In the current genomic era, gene expression datasets have become one of the main tools utilized in cancer classification. Both curse of dimensionality and class imbalance problems are inherent characteristics of these datasets. These characteristics have a negative impact on the performance of most classifiers when used to classify cancer using genomic datasets.
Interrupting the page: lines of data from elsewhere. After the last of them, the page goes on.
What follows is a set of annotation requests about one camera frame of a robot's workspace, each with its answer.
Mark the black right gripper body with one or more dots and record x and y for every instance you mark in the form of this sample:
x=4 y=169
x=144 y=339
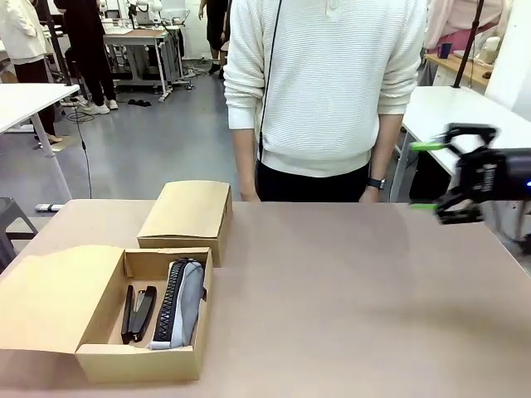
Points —
x=483 y=174

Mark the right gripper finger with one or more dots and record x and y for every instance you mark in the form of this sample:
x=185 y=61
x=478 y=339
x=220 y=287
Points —
x=427 y=145
x=456 y=209

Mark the grey zippered pencil case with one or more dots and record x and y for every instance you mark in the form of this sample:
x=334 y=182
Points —
x=184 y=298

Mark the black stapler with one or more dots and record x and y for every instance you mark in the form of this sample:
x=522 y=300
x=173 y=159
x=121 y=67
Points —
x=143 y=311

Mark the person's right forearm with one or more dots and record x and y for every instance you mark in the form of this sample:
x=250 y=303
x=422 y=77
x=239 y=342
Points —
x=244 y=157

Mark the person's left forearm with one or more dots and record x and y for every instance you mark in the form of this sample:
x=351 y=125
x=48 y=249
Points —
x=388 y=145

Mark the closed brown cardboard box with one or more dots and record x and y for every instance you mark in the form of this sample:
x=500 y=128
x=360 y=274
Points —
x=186 y=211

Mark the open brown cardboard box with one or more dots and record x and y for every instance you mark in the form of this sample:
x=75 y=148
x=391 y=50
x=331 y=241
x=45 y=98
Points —
x=50 y=298

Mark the person's left hand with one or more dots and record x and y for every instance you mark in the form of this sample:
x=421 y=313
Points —
x=372 y=196

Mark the person's right hand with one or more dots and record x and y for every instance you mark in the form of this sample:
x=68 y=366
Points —
x=250 y=195

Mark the white table with black pole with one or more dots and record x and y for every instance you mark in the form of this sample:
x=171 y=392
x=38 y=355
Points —
x=439 y=112

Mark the black wristwatch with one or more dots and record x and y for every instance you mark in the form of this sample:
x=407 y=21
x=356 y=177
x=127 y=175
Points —
x=376 y=183

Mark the wooden workbench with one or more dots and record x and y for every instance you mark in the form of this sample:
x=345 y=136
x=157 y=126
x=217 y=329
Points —
x=456 y=68

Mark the dark blue mug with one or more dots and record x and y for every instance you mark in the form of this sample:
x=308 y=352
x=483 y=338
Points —
x=444 y=50

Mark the black tripod pole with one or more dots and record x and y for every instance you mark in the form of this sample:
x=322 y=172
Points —
x=469 y=45

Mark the beige jar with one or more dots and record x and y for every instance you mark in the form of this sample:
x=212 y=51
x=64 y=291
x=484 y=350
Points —
x=493 y=49

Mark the person torso in white sweater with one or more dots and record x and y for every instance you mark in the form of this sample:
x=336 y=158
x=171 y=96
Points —
x=327 y=83

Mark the bystander in pink top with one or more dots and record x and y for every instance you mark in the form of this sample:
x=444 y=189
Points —
x=460 y=16

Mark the bystander in black shorts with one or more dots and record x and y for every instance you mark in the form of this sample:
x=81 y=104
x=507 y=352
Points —
x=215 y=29

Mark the bystander in black clothes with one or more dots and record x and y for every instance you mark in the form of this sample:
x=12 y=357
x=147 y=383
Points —
x=89 y=49

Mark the black stand pole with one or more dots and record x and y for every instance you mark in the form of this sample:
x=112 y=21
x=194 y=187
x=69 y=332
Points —
x=62 y=49

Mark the white power strip on floor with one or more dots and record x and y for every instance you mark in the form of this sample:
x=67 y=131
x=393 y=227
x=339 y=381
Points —
x=49 y=207

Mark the white side table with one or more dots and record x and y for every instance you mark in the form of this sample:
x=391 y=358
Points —
x=25 y=103

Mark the bystander in white jacket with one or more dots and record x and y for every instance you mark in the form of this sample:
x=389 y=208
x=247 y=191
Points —
x=20 y=37

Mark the black metal stool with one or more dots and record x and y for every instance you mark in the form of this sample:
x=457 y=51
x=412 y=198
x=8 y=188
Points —
x=12 y=232

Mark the background desk with white frame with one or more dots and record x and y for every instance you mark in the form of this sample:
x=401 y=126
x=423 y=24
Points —
x=137 y=39
This paper introduces Reduced Noise-Autoencoder (RN-Autoencoder) for pre-processing imbalanced genomic datasets for precise cancer classification. Firstly, RN-Autoencoder solves the curse of dimensionality problem by utilizing the autoencoder for feature reduction and hence generating new extracted data with lower dimensionality. In the next stage, RN-Autoencoder introduces the extracted data to the well-known Reduced Noise-Synthesis Minority Over Sampling Technique (RN- SMOTE) that efficiently solve the problem of class imbalance in the extracted data. RN-Autoencoder has been evaluated using different classifiers and various imbalanced datasets with different imbalance ratios. The results proved that the performance of the classifiers has been improved with RN-Autoencoder and outperformed the performance with original data and extracted data with percentages based on the classifier, dataset and evaluation metric. Also, the performance of RN-Autoencoder has been compared to the performance of the current state of the art and resulted in an increase up to 18.017, 19.183, 18.58 and 8.87% in terms of test accuracy using colon, leukemia, Diffuse Large B-Cell Lymphoma (DLBCL) and Wisconsin Diagnostic Breast Cancer (WDBC) datasets respectively.
RN-Autoencoder is a model for cancer classification using imbalanced gene expression datasets. It utilizes the autoencoder to reduce the high dimensionality of the gene expression datasets and then handles the class imbalance using RN-SMOTE. RN-Autoencoder has been evaluated using many different classifiers and many different imbalanced datasets. The performance of many classifiers has improved and some have succeeded in classifying cancer with 100% performance in terms of all used metrics. In addition, RN-Autoencoder outperformed many recent works using the same datasets.
在当前的基因组时代,基因表达数据集已成为癌症分类中使用的主要工具之一。维度诅咒和类不平衡问题是这些数据集的固有特征。当使用基因组数据集对癌症进行分类时,这些特征会对大多数分类器的性能产生负面影响。
本文介绍了用于预处理不平衡基因组数据集以进行精确癌症分类的降噪自动编码器(RN - 自动编码器)。首先,RN - 自动编码器通过利用自动编码器进行特征约简来解决维度诅咒问题,从而生成维度更低的新提取数据。在下一阶段,RN - 自动编码器将提取的数据引入著名的降噪合成少数过采样技术(RN - SMOTE),该技术能有效解决提取数据中的类不平衡问题。RN - 自动编码器已使用不同的分类器和具有不同不平衡率的各种不平衡数据集进行了评估。结果证明,使用RN - 自动编码器后分类器的性能得到了提高,并且在基于分类器、数据集和评估指标的百分比方面优于原始数据和提取数据的性能。此外,RN - 自动编码器的性能已与当前的先进技术进行了比较,在使用结肠癌、白血病、弥漫性大B细胞淋巴瘤(DLBCL)和威斯康星诊断性乳腺癌(WDBC)数据集时,测试准确率分别提高了18.017%、19.183%、18.58%和8.87%。
RN - 自动编码器是一种使用不平衡基因表达数据集进行癌症分类的模型。它利用自动编码器降低基因表达数据集的高维度,然后使用RN - SMOTE处理类不平衡问题。RN - 自动编码器已使用许多不同的分类器和许多不同的不平衡数据集进行了评估。许多分类器的性能得到了改善,并且一些分类器在所有使用的指标方面都成功地以100%的性能对癌症进行了分类。此外,RN - 自动编码器在使用相同数据集时优于许多近期的研究工作。